Recht auf freie Meinungsäußerung
Im November 2010 wurde Nikol Paschinjan, ein Anhänger der Opposition und Chefredakteur der Zeitung Haykakan Zhamanak, Berichten zufolge von Unbekannten überfallen, während er sich zur Verbüßung einer revidierten Haftstrafe von drei Jahren und elf Monaten im Gefängnis befand. Ursprünglich hatte man ihn im Januar unter der Anklage, im Jahr 2008 Massenunruhen organisiert zu haben, zu sieben Jahren Haft verurteilt. Aus der Haft heraus verfasste er weiterhin Artikel für seine Zeitung.

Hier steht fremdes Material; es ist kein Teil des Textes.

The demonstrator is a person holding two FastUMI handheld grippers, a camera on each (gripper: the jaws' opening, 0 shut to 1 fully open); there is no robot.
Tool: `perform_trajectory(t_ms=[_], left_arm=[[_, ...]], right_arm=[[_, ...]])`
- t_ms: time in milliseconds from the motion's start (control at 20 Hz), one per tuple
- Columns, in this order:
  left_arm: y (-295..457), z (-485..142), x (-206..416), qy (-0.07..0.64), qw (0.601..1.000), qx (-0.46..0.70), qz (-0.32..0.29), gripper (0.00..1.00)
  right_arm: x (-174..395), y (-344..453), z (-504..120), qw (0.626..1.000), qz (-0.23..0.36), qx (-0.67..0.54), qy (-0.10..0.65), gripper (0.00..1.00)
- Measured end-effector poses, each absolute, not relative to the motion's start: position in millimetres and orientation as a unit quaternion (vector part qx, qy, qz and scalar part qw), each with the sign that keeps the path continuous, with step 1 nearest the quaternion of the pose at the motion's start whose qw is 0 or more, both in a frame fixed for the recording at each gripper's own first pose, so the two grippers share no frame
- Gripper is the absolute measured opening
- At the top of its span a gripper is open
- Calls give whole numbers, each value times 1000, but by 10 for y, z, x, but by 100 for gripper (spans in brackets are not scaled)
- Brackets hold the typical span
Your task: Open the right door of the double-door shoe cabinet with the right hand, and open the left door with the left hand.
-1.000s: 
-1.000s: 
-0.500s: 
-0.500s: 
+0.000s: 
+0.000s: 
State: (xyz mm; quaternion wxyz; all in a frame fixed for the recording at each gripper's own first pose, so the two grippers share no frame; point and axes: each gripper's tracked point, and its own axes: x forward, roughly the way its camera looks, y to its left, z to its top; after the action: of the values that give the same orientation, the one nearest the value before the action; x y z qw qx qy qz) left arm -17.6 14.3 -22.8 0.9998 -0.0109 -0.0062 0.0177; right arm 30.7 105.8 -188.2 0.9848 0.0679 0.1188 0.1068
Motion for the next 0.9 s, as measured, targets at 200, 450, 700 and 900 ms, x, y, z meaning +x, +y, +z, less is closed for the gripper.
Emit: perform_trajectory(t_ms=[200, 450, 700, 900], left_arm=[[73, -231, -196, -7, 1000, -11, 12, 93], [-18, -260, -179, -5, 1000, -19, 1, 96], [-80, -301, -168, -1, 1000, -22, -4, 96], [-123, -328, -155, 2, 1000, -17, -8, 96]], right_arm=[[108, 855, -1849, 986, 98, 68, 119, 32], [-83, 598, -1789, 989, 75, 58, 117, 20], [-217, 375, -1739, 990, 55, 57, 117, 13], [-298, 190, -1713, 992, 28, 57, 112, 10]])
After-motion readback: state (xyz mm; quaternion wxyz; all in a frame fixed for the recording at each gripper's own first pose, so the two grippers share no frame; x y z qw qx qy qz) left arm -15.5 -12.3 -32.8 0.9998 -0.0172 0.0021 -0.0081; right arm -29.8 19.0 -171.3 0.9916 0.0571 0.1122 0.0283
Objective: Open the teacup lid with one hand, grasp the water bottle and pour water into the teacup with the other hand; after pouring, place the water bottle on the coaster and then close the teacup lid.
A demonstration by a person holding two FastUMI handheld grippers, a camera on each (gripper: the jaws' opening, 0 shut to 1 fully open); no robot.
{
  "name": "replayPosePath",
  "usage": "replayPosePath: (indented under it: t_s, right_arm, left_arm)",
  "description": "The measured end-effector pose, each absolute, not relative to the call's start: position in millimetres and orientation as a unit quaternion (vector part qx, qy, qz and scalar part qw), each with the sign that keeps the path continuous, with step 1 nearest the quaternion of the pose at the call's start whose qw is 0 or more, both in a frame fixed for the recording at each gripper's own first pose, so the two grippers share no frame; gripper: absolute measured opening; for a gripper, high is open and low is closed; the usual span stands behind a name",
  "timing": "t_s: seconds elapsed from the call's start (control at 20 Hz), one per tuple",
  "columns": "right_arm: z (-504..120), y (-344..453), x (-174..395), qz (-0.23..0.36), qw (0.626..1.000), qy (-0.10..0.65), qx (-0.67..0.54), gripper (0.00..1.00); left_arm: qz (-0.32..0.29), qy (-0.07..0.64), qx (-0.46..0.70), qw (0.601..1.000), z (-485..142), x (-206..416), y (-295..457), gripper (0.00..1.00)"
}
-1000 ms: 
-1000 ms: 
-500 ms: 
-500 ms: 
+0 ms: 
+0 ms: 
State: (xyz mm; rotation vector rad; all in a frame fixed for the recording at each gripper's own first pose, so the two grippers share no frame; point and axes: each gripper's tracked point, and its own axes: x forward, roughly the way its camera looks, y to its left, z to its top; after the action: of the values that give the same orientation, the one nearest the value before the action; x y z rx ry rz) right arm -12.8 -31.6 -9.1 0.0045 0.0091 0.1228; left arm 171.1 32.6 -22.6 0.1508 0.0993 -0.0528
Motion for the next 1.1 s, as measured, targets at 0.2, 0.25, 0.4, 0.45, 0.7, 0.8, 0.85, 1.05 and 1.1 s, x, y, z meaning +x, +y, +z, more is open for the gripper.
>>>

Sein Anwalt berichtete, dass Nikol Paschinjan bereits zuvor mit gewaltsamen Übergriffen bedroht worden war, falls er nicht aufhöre, in seiner Zeitung die angeblichen korrupten Praktiken im Strafvollzugssystem anzuprangern. Nach dem Überfall wurde der Journalist in eine andere Haftanstalt verlegt.
Gewalt gegen Frauen und Mädchen
Im März 2010 setzte die Regierung auf Anordnung des Ministerpräsidenten den ressortübergreifenden Staatlichen Ausschuss gegen geschlechtsspezifische Gewalt ein. Entgegen einer Empfehlung des UN-Ausschusses zur Beseitigung jeder Form von Diskriminierung der Frau (CEDAW-Ausschuss) aus dem Jahr 2009 kam die Regierung indes weder damit voran, Gesetze zu verabschieden, die sich speziell gegen Gewalt gegen Frauen richten, noch Schutzeinrichtungen bereitzustellen. Im Berichtsjahr existierte lediglich eine von der NGO Women’s Rights Centre mithilfe ausländischer Spendengelder unterhaltene Notunterkunft für Opfer familiärer Gewalt.
- Im Oktober 2010 kam die 20-jährige Zaruhi Petrosjan, ein Opfer anhaltender familiärer Gewalt, ums Leben, Berichten zufolge, nachdem sie von ihrem Mann und ihrer Schwiegermutter brutal verprügelt worden war. Laut ihrer Schwester hatte sich Zaruhi Petrosjan zweimal an die Polizei gewandt, um die Misshandlungen anzuzeigen und Hilfe zu erbitten, jedoch wurde ihr Fall angeblich als "unwichtig" und "irrelevant" abgetan. Nach breiter Berichterstattung über den Fall nahmen die Behörden ihren Mann fest und legten ihm "absichtliche schwere Gesundheitsschädigung" zur Last.
Gewaltlose politische Gefangene
Ende 2010 verbüßten 73 Männer Haftstrafen, weil sie sich aus Gewissensgründen geweigert hatten, Militärdienst zu leisten. Der alternativ zum Dienst an der Waffe angebotene Zivildienst stand nach wie vor unter Kontrolle des Militärs. Im November verhandelte die Große Kammer des Europäischen Gerichtshofs für Menschenrechte über einen Einspruch, den der Kriegsdienstverweigerer Vahan Bajatjan gegen die Entscheidung des Gerichtshofs im Jahr 2009 eingelegt hatte. Danach sei sein Recht auf Religions- und Gewissensfreiheit nicht verletzt worden, als er 2002 wegen Kriegsdienstverweigerung verurteilt worden war. 2009 erklärte der Gerichtshof, dass das Recht auf Kriegsdienstverweigerung aus Gewissensgründen durch keinen Artikel der Konvention gewährleistet sei. In einer abweichenden Meinung gab eine Richterin des Gerichtshofs zu Protokoll, das Urteil ignoriere die fast universell akzeptierte Rechtsauffassung, dass das Recht auf Kriegsdienstverweigerung aus Gewissensgründen elementar für die Rechte auf Gedanken-, Gewissens- und Religionsfreiheit sei.